Exercise directions: While reading the listing below, count how many lines hold the word "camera", and answer with the number only.

......

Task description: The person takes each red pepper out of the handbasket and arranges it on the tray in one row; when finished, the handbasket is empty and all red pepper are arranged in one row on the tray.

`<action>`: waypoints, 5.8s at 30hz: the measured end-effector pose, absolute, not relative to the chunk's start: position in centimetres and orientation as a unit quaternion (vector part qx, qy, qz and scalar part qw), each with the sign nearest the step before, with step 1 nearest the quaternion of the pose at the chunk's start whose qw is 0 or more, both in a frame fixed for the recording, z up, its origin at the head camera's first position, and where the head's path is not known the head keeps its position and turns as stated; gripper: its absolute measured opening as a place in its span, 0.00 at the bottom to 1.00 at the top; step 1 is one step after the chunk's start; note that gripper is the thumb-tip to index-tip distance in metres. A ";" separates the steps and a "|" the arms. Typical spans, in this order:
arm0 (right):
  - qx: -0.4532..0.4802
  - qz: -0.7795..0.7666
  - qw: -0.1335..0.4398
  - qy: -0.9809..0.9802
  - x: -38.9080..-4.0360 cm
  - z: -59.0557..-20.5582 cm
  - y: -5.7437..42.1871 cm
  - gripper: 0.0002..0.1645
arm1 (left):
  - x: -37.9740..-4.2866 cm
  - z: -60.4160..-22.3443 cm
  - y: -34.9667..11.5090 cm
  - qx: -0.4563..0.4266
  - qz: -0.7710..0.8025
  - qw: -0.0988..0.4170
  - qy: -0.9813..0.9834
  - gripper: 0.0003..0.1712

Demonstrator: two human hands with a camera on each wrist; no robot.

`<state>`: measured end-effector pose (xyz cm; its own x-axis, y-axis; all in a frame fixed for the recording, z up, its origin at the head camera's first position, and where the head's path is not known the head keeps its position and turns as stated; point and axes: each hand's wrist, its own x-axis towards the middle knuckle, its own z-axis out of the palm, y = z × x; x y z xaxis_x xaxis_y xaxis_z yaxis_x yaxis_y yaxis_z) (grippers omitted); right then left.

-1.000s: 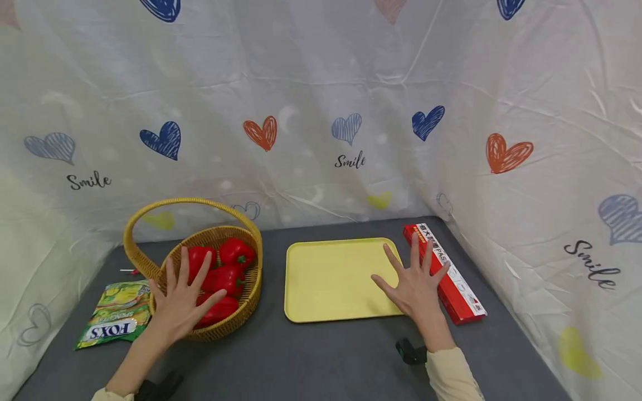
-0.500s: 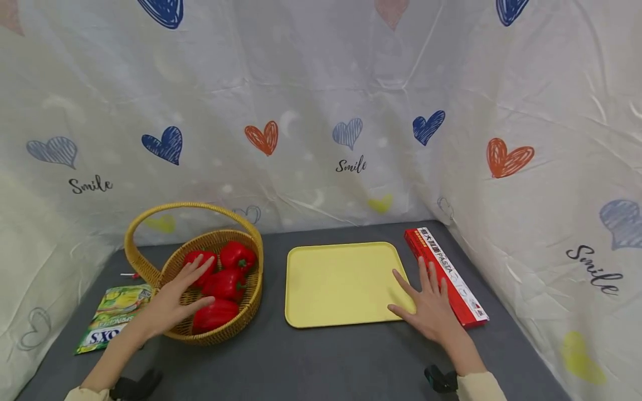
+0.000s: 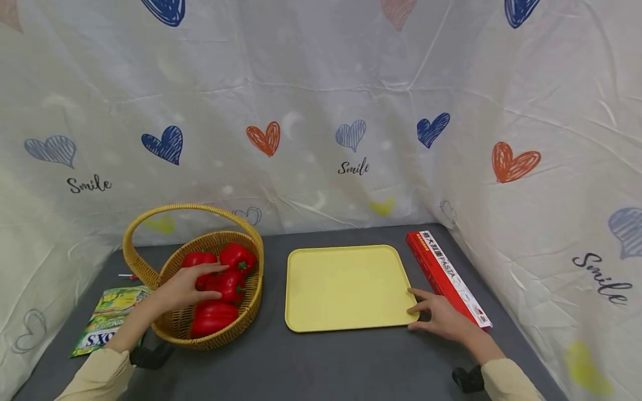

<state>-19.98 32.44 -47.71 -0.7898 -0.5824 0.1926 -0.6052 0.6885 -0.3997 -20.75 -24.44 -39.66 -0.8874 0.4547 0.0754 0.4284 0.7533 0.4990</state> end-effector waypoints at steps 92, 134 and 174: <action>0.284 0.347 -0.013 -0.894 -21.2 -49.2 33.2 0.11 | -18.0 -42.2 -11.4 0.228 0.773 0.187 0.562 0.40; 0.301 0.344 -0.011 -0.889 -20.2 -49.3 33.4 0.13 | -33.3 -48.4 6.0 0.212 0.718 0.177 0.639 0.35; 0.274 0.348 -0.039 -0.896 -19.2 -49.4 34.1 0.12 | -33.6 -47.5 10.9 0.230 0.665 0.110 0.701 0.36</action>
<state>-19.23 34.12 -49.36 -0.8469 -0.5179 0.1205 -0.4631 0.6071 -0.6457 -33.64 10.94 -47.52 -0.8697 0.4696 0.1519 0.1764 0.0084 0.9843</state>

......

Solution below: 3